Data extracted from a collection
________

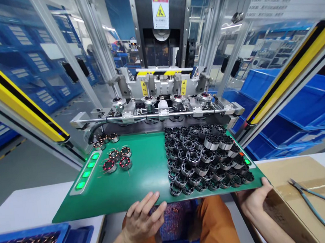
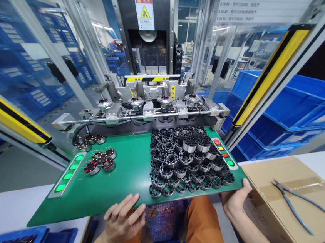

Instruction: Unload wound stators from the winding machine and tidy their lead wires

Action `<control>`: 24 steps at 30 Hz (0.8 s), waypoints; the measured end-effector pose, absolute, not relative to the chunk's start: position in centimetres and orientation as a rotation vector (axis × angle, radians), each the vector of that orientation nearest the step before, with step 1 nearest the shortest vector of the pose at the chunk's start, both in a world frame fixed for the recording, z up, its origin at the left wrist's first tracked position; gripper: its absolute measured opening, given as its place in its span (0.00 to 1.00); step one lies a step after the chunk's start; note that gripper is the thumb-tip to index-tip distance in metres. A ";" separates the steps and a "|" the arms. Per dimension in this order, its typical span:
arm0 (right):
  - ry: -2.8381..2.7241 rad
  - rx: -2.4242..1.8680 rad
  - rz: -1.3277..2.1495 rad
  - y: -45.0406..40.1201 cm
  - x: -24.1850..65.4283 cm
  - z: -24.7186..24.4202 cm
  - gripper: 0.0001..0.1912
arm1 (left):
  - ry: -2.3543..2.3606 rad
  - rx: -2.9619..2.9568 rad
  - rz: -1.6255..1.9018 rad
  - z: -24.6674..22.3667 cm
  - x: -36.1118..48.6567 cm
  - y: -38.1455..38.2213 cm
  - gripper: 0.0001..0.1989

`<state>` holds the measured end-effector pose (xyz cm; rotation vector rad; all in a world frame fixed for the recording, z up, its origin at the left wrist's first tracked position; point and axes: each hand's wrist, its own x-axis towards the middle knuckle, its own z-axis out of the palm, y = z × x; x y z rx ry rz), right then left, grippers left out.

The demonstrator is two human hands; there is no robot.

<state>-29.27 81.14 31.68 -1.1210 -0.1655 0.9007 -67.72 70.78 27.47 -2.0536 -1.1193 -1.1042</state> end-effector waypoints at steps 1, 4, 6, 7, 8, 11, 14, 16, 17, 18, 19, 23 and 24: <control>-0.167 -1.122 0.902 81.1 -29.3 31.7 0.35 | -1.119 -2.054 -1.106 27.4 -67.7 70.8 0.13; -0.175 -1.137 0.904 81.1 -29.4 31.7 0.36 | -1.117 -2.061 -1.105 27.2 -67.8 70.8 0.13; -0.184 -1.141 0.913 81.1 -29.3 31.6 0.37 | -1.118 -2.059 -1.105 27.0 -67.9 70.9 0.14; -0.188 -1.142 0.916 81.1 -29.3 31.6 0.37 | -1.120 -2.057 -1.104 27.0 -67.9 70.9 0.14; -0.190 -1.142 0.917 81.1 -29.3 31.6 0.37 | -1.121 -2.055 -1.103 26.9 -67.9 70.9 0.14; -0.189 -1.147 0.909 81.1 -29.3 31.7 0.37 | -1.121 -2.056 -1.102 26.9 -67.8 70.8 0.14; -0.183 -1.148 0.913 81.1 -29.3 31.7 0.37 | -1.123 -2.059 -1.096 26.9 -67.8 70.8 0.15; -0.188 -1.142 0.912 81.1 -29.3 31.7 0.37 | -1.123 -2.057 -1.092 27.0 -67.8 70.8 0.15; -0.190 -1.141 0.908 81.1 -29.2 31.7 0.37 | -1.123 -2.056 -1.091 27.0 -67.8 70.8 0.15; -0.191 -1.143 0.901 81.2 -29.2 31.7 0.36 | -1.123 -2.056 -1.093 27.0 -67.8 70.8 0.14; -0.191 -1.144 0.895 81.2 -29.2 31.6 0.36 | -1.121 -2.054 -1.094 27.0 -67.8 70.8 0.14; -0.182 -1.157 0.884 81.1 -29.1 31.5 0.36 | -1.125 -2.051 -1.098 27.0 -67.8 70.7 0.14; -0.187 -1.155 0.888 81.1 -29.1 31.4 0.36 | -1.125 -2.051 -1.099 27.0 -67.8 70.7 0.15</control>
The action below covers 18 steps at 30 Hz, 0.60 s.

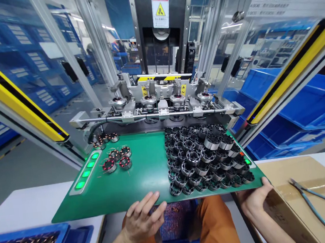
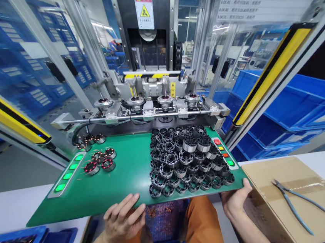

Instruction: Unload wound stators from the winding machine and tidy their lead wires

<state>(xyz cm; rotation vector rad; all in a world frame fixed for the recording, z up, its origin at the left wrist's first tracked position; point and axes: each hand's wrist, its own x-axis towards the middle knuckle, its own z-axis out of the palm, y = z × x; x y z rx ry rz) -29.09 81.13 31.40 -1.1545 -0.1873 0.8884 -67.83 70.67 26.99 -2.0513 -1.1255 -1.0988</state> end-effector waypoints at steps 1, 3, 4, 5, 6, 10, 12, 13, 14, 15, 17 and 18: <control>-0.194 -1.150 0.891 81.1 -29.1 31.3 0.36 | -1.126 -2.051 -1.099 27.0 -67.8 70.7 0.15; -0.210 -1.137 0.901 81.1 -29.0 31.2 0.36 | -1.125 -2.054 -1.098 27.0 -67.8 70.7 0.15; -0.216 -1.134 0.902 81.0 -29.0 31.1 0.37 | -1.125 -2.054 -1.098 26.9 -67.8 70.7 0.15; -0.221 -1.135 0.900 81.0 -28.9 31.1 0.37 | -1.125 -2.054 -1.097 26.9 -67.8 70.7 0.16; -0.227 -1.136 0.898 81.0 -28.9 31.0 0.37 | -1.125 -2.053 -1.096 26.9 -67.8 70.7 0.16; -0.238 -1.143 0.894 81.1 -28.9 30.9 0.38 | -1.122 -2.051 -1.100 26.9 -67.9 70.8 0.16; -0.225 -1.154 0.887 81.1 -28.9 30.9 0.38 | -1.122 -2.055 -1.102 26.9 -67.9 70.8 0.16; -0.220 -1.156 0.887 81.1 -28.9 30.9 0.38 | -1.126 -2.056 -1.100 26.9 -68.0 70.7 0.16; -0.218 -1.154 0.890 81.0 -28.9 31.0 0.38 | -1.128 -2.055 -1.099 26.9 -68.0 70.7 0.16; -0.218 -1.149 0.897 81.0 -28.9 31.0 0.38 | -1.131 -2.056 -1.096 26.8 -68.0 70.7 0.17; -0.222 -1.136 0.911 81.0 -28.9 31.0 0.39 | -1.132 -2.056 -1.092 26.7 -68.0 70.6 0.17; -0.222 -1.130 0.911 81.0 -28.9 31.0 0.38 | -1.130 -2.056 -1.092 26.6 -68.1 70.6 0.17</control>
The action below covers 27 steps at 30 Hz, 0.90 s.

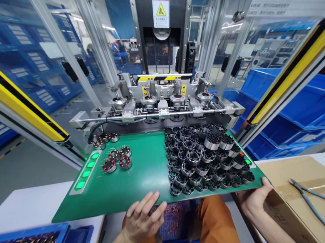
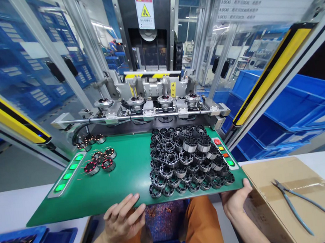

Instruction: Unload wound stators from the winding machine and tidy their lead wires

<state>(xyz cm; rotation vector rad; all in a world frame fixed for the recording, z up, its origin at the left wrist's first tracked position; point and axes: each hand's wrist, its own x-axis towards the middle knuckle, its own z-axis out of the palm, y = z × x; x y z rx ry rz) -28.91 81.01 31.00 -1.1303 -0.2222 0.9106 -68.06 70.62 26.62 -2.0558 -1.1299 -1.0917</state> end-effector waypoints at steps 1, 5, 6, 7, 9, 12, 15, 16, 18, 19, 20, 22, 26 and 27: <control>-0.222 -1.126 0.907 81.0 -28.9 31.0 0.38 | -1.130 -2.057 -1.091 26.6 -68.1 70.6 0.17; -0.217 -1.112 0.901 81.1 -29.1 31.2 0.38 | -1.135 -2.057 -1.089 26.5 -68.0 70.6 0.19; -0.215 -1.109 0.903 81.1 -29.1 31.3 0.38 | -1.135 -2.057 -1.090 26.5 -68.0 70.6 0.20; -0.215 -1.104 0.906 81.1 -29.2 31.3 0.38 | -1.136 -2.060 -1.088 26.5 -68.0 70.6 0.20; -0.213 -1.103 0.905 81.1 -29.2 31.4 0.39 | -1.135 -2.063 -1.090 26.5 -68.0 70.6 0.21; -0.205 -1.125 0.903 81.0 -29.1 31.4 0.39 | -1.138 -2.061 -1.088 26.5 -68.1 70.6 0.19; -0.203 -1.136 0.920 81.0 -29.0 31.2 0.38 | -1.136 -2.059 -1.097 26.5 -68.0 70.6 0.18; -0.205 -1.133 0.924 81.0 -29.0 31.2 0.38 | -1.137 -2.060 -1.099 26.5 -68.0 70.6 0.17; -0.202 -1.132 0.910 81.0 -29.0 31.1 0.38 | -1.137 -2.061 -1.098 26.5 -68.0 70.7 0.17; -0.202 -1.134 0.900 81.0 -29.1 31.1 0.38 | -1.137 -2.060 -1.096 26.6 -68.0 70.7 0.17; -0.204 -1.137 0.893 81.0 -29.1 31.2 0.38 | -1.138 -2.060 -1.096 26.6 -68.0 70.7 0.17; -0.211 -1.146 0.887 81.0 -29.1 31.2 0.38 | -1.135 -2.061 -1.094 26.5 -68.0 70.6 0.18; -0.225 -1.154 0.883 81.0 -29.1 31.2 0.39 | -1.133 -2.067 -1.081 26.4 -68.1 70.6 0.20; -0.226 -1.157 0.881 81.0 -29.1 31.2 0.39 | -1.131 -2.064 -1.083 26.5 -68.1 70.6 0.20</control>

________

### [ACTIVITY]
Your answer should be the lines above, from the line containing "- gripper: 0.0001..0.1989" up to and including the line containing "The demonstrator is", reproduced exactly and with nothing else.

### [COMPLETED EXERCISE]
  - gripper: 0.0001..0.1989

`<state>` holds the measured end-effector pose (xyz cm; rotation vector rad; all in a world frame fixed for the recording, z up, its origin at the left wrist's first tracked position; point and axes: each hand's wrist, its own x-axis towards the middle knuckle, its own z-axis out of the palm, y = z × x; x y z rx ry rz), right then left, grippers left out.

The demonstrator is two human hands; there is no robot.

No additional output is required for this exercise.